What is wanted is an exact copy of the lines from the top of the listing through the line containing "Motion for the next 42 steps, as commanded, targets".

(Available data):
*** Begin section ***
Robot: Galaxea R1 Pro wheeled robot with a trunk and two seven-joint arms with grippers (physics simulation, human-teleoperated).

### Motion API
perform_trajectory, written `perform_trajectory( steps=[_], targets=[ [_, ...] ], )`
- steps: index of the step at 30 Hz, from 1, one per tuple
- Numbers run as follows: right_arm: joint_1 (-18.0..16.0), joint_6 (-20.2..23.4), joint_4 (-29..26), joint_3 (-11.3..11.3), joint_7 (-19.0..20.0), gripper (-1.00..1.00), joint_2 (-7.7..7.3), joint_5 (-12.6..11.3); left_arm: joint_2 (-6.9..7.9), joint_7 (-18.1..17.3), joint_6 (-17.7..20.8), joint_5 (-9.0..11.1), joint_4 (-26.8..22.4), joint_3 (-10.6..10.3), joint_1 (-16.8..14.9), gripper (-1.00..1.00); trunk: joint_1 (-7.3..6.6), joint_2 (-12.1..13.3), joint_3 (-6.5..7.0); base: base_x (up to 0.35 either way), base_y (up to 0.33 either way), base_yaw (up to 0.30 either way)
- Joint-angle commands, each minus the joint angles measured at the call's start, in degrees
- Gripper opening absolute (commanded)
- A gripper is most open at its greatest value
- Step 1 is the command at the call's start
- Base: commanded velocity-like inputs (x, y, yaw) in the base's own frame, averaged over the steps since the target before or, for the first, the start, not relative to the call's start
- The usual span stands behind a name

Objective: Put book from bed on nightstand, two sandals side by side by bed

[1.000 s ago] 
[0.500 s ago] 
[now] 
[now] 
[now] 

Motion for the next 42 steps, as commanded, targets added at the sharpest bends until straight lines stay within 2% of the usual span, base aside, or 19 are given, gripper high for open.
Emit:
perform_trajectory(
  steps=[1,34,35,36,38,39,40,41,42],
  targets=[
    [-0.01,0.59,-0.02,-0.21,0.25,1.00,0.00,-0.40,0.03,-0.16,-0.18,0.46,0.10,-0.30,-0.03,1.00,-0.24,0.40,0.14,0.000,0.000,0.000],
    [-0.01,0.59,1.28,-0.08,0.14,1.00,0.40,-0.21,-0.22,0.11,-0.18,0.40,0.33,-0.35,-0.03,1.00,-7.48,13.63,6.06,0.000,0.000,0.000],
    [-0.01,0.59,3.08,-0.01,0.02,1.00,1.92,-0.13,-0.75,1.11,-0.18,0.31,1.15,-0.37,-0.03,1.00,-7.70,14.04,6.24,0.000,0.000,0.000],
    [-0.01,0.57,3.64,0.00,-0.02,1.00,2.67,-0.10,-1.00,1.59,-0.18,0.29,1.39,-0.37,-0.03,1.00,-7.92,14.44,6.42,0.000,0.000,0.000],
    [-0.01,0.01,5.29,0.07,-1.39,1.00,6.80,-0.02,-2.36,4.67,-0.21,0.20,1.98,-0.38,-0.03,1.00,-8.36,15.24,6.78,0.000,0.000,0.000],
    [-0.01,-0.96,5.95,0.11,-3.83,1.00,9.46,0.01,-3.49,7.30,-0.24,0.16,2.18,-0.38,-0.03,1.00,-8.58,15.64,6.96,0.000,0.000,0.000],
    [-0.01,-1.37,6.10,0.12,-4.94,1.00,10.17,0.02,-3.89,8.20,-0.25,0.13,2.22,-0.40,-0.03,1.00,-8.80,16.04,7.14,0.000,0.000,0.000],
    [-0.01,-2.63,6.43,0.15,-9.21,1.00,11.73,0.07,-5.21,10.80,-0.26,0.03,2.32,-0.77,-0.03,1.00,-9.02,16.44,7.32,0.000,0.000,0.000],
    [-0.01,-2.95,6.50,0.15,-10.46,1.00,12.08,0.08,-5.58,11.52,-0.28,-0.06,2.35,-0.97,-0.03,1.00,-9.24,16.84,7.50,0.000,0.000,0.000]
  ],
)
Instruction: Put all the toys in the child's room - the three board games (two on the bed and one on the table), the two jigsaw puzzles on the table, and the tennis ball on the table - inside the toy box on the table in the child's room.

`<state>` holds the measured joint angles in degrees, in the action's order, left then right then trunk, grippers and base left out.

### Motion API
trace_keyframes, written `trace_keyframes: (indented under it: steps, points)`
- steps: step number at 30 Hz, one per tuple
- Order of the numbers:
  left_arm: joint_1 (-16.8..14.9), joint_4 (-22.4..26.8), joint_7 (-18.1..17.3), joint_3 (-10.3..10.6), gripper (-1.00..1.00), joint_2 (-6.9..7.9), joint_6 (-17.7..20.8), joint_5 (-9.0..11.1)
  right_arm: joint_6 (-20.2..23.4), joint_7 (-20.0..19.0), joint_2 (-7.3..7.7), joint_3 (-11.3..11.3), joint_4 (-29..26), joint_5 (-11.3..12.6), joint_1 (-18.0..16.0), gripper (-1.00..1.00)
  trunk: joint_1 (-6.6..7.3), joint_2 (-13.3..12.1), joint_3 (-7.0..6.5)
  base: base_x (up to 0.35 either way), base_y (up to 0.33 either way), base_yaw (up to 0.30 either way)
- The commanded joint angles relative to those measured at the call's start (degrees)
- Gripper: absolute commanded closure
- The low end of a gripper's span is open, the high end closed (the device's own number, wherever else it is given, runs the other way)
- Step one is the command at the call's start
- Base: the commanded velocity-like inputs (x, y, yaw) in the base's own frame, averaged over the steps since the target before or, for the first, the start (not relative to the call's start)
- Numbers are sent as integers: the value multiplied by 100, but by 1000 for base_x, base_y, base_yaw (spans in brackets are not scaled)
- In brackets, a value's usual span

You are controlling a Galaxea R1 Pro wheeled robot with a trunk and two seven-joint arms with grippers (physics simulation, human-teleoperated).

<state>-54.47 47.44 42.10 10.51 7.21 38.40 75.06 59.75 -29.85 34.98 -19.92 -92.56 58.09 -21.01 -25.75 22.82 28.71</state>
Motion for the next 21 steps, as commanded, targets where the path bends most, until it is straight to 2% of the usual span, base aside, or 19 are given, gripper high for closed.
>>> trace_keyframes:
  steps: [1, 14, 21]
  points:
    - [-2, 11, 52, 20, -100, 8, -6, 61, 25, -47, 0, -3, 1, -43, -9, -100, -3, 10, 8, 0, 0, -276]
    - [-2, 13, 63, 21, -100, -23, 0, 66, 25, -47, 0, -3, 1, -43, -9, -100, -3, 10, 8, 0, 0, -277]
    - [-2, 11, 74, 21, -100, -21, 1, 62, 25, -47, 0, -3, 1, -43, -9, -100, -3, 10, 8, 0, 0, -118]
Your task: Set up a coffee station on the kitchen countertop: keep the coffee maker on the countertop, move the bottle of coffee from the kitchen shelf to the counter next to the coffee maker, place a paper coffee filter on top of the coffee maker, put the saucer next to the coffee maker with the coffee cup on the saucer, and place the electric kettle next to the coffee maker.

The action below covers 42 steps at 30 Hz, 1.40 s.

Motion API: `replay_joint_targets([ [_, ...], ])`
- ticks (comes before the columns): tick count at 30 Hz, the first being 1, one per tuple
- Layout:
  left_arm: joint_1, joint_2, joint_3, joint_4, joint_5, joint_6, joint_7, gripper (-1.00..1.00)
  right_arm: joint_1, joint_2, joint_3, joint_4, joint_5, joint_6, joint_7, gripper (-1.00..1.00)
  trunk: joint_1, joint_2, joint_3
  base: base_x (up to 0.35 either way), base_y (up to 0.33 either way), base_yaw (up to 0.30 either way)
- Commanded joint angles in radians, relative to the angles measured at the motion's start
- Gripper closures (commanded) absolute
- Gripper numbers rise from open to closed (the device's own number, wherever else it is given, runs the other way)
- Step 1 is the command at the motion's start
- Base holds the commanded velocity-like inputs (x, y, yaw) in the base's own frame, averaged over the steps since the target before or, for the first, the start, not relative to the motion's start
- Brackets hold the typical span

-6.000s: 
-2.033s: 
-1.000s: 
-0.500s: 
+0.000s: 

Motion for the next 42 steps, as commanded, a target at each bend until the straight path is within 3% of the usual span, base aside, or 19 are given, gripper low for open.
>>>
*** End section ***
(Answer for the task):
Robot: Galaxea R1 Pro wheeled robot with a trunk and two seven-joint arms with grippers (physics simulation, human-teleoperated).

### Motion API
perform_trajectory, written `perform_trajectory( steps=[_], targets=[ [_, ...] ], )`
- steps: index of the step at 30 Hz, from 1, one per tuple
- Numbers run as follows: right_arm: joint_1 (-18.0..16.0), joint_6 (-20.2..23.4), joint_4 (-29..26), joint_3 (-11.3..11.3), joint_7 (-19.0..20.0), gripper (-1.00..1.00), joint_2 (-7.7..7.3), joint_5 (-12.6..11.3); left_arm: joint_2 (-6.9..7.9), joint_7 (-18.1..17.3), joint_6 (-17.7..20.8), joint_5 (-9.0..11.1), joint_4 (-26.8..22.4), joint_3 (-10.6..10.3), joint_1 (-16.8..14.9), gripper (-1.00..1.00); trunk: joint_1 (-7.3..6.6), joint_2 (-12.1..13.3), joint_3 (-6.5..7.0); base: base_x (up to 0.35 either way), base_y (up to 0.33 either way), base_yaw (up to 0.30 either way)
- Joint-angle commands, each minus the joint angles measured at the call's start, in degrees
- Gripper opening absolute (commanded)
- A gripper is most open at its greatest value
- Step 1 is the command at the call's start
- Base: commanded velocity-like inputs (x, y, yaw) in the base's own frame, averaged over the steps since the target before or, for the first, the start, not relative to the call's start
- The usual span stands behind a name

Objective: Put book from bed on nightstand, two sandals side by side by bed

[1.000 s ago] 
[0.500 s ago] 
[now] 
[now] 
[now] 

Motion for the next 42 steps, as commanded, targets added at the sharpest bends until straight lines stay within 2% of the usual span, base aside, or 19 are given, gripper high for open.

No other output belongs with this exercise.